Red Maple

Red Maple

(Acer rubrum L.)


Also called swamp maple or soft maple, red maple is a member of the soapberry family (Sapindaceae, previously Aceraceae).  It is a large tree that can grow to 125 feet, but typically 60-90 feet, and it can reach a maximum age of 150 years¹.   The gray bark on young stems is smooth and rough, but not furrowed as on older stems.  Its leaves have three main lobes and sometimes two smaller lobes.  Leaves have doubly serrated (two sized teeth) margins and are green on the upper surface and typically whitish on the lower surface.  The leaf petioles are often reddish.  Leaves turn bright red in the fall.  Male and female flowers are on the same plant and open before leaves develop in the early spring.  Fruits are double samaras, 0.75 in long,  that are shed in late spring or early summer.  

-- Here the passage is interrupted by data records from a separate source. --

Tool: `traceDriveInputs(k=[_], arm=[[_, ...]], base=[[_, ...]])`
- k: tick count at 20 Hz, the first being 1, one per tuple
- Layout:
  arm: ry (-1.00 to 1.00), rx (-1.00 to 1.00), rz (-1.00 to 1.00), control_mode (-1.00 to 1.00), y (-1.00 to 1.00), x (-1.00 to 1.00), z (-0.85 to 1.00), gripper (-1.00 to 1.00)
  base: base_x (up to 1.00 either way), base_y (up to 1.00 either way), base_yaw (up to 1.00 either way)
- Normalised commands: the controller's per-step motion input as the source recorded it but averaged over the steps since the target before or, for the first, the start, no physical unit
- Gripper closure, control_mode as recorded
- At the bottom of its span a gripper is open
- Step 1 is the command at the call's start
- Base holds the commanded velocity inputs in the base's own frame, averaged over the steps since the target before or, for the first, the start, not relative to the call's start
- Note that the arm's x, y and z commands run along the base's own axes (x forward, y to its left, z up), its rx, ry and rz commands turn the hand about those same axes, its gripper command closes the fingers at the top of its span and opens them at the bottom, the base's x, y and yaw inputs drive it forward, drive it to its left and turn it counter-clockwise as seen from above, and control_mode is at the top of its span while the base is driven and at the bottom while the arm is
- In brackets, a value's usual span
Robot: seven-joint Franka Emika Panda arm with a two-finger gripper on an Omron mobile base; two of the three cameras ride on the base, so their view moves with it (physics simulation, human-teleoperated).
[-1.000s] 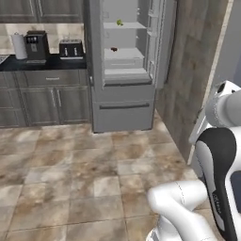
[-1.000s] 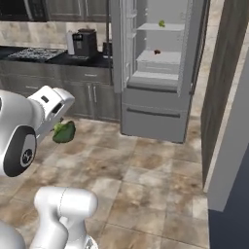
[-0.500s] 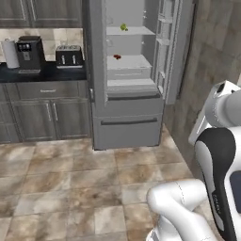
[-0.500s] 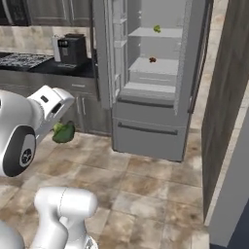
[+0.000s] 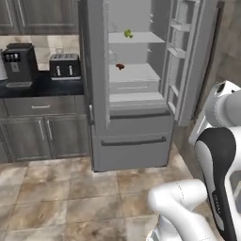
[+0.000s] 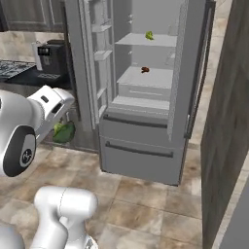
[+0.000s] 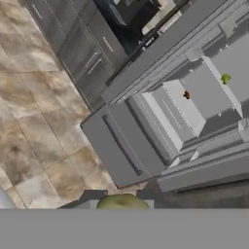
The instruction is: Transport the fish and broccoli to the fridge. Place the fish on the rack containing meat and place the broccoli on the rack containing the vegetable, ensuring meats and vegetables are on different racks.
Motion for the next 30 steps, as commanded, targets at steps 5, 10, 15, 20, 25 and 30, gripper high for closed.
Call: traceDriveInputs(k=[5, 10, 15, 20, 25, 30], arm=[[0.0, 0.0, 0.0, 1.0, 0.0, 0.0, 0.0, 1.0], [0.0, 0.0, 0.0, 1.0, 0.0, 0.0, 0.0, 1.0], [0.0, 0.0, 0.0, 1.0, 0.0, 0.0, 0.0, 1.0], [0.0, 0.0, 0.0, 1.0, 0.0, 0.0, 0.0, 1.0], [0.0, 0.0, 0.0, 1.0, 0.0, 0.0, 0.0, 1.0], [0.0, 0.0, 0.0, 1.0, 0.0, 0.0, 0.0, 1.0]], base=[[0.97, -0.09, 0.0], [0.99, -0.01, 0.0], [1.0, 0.0, 0.0], [1.0, 0.0, 0.0], [0.96, 0.0, 0.0], [0.65, 0.0, 0.0]])
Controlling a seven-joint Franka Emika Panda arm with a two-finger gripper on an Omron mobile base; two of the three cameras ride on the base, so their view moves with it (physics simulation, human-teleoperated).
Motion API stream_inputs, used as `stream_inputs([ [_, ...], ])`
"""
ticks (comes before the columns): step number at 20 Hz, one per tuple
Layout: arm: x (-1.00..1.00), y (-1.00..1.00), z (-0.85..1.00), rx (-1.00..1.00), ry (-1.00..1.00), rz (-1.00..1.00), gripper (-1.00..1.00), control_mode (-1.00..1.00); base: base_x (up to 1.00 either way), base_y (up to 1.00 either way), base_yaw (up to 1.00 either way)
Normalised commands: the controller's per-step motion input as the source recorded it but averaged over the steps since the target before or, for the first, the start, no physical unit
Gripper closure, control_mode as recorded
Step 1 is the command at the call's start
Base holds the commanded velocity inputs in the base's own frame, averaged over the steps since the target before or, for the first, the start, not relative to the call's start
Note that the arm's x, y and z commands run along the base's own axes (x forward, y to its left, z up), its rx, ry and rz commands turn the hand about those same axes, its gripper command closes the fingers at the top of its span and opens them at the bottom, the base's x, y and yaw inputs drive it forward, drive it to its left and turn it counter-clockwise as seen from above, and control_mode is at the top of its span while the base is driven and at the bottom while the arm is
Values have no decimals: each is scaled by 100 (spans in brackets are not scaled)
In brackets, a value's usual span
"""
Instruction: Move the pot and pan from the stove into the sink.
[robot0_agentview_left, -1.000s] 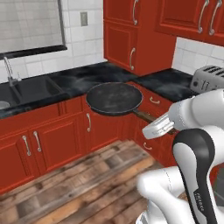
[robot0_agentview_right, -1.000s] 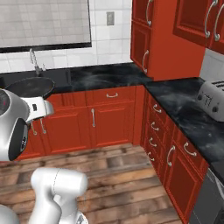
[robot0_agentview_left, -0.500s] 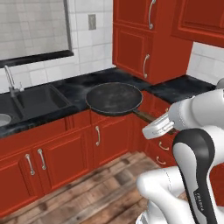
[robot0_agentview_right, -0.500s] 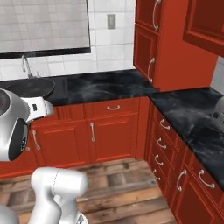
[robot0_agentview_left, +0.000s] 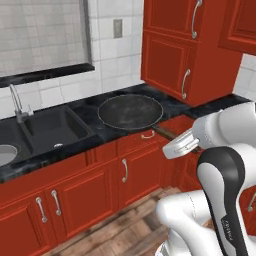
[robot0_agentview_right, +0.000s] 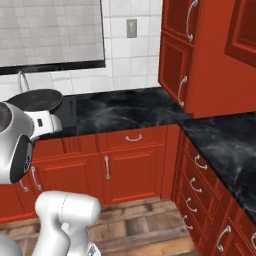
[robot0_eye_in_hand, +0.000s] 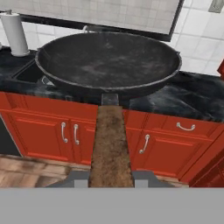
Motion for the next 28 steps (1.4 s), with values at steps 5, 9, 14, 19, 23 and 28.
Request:
stream_inputs([
  [5, 0, 0, 0, 0, 0, 0, 100, 100, 53, 0, 8],
  [9, 0, 0, 0, 0, 0, 0, 100, 100, 48, 0, 11],
  [14, 0, 0, 0, 0, 0, 0, 100, 100, 41, 0, 15],
  [19, 0, 0, 0, 0, 0, 0, 100, 100, 4, 0, 4],
  [23, 0, 0, 0, 0, 0, 0, 100, 100, 6, -15, 11],
  [28, 0, 0, 0, 0, 0, 0, 100, 100, 13, -30, 27],
])
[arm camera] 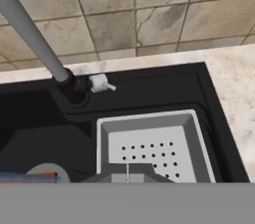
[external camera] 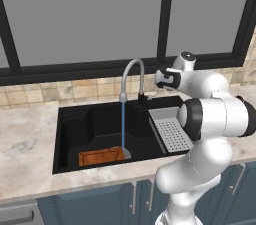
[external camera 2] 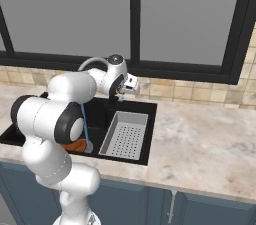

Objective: Turn on the sink faucet with hot water and rinse the cutting board for ten seconds, then turn off the faucet. Push the cutting board to reach the water if necessary.

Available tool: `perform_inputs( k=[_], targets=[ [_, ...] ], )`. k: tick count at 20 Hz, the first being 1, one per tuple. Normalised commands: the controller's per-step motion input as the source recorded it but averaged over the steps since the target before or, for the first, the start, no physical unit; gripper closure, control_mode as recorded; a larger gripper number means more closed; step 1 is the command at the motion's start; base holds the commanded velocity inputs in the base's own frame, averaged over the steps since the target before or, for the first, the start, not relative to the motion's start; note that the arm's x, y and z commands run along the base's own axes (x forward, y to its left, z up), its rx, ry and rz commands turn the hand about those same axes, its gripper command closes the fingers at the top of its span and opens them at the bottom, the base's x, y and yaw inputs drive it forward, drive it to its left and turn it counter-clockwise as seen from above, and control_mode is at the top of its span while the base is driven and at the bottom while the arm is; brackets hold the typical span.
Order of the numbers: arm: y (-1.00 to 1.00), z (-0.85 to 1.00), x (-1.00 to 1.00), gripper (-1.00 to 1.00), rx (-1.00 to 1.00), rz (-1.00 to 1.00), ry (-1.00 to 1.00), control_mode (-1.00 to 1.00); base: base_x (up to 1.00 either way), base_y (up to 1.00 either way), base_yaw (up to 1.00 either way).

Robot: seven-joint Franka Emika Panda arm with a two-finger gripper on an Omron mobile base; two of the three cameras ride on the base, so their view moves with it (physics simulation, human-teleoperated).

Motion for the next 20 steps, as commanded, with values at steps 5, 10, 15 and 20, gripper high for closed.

Lower (left) and upper leaf surfaces of red maple against gray bark.  @ Z. Akulova, 2015. CalPhotos²

Red Maple in Caroline Co., Maryland (3/5/2018).

Flowers of red maple. @ W. Longbottom, 2018.  Maryland Plant Atlas6

Samaras of red maple.  @ G. Rembert, 2005.  CalPhotos³


Red maple grows from Newfoundland to southeastern Manitoba, south to East Texas and east to Florida¹.    It grows over the widest range of habitat types of any species in North America¹.    It can be found on dry ridge tops as well as in bottomlands and bogs¹.  It is found throughout Maryland6. 

{The native range of Acer rubrum}

Native range of red maple.  USDA¹

Wildlife importance

Red maple is one of the earliest nectar sources for bees in the early spring.  Its seeds are consumed by numerous birds.  Because of its wide tolerance for habitat, it is a frequently planted landscape tree.  The Rosy Maple Moth is frequent on red maple4.  

Economic importance

Maple syrup can be produced from red maple, but the sap has a lower sugar content and must be collected prior to flowering or the flavor changes¹.  The wood can be used for furniture, but is usually painted as the grain is not as attractive as other woods.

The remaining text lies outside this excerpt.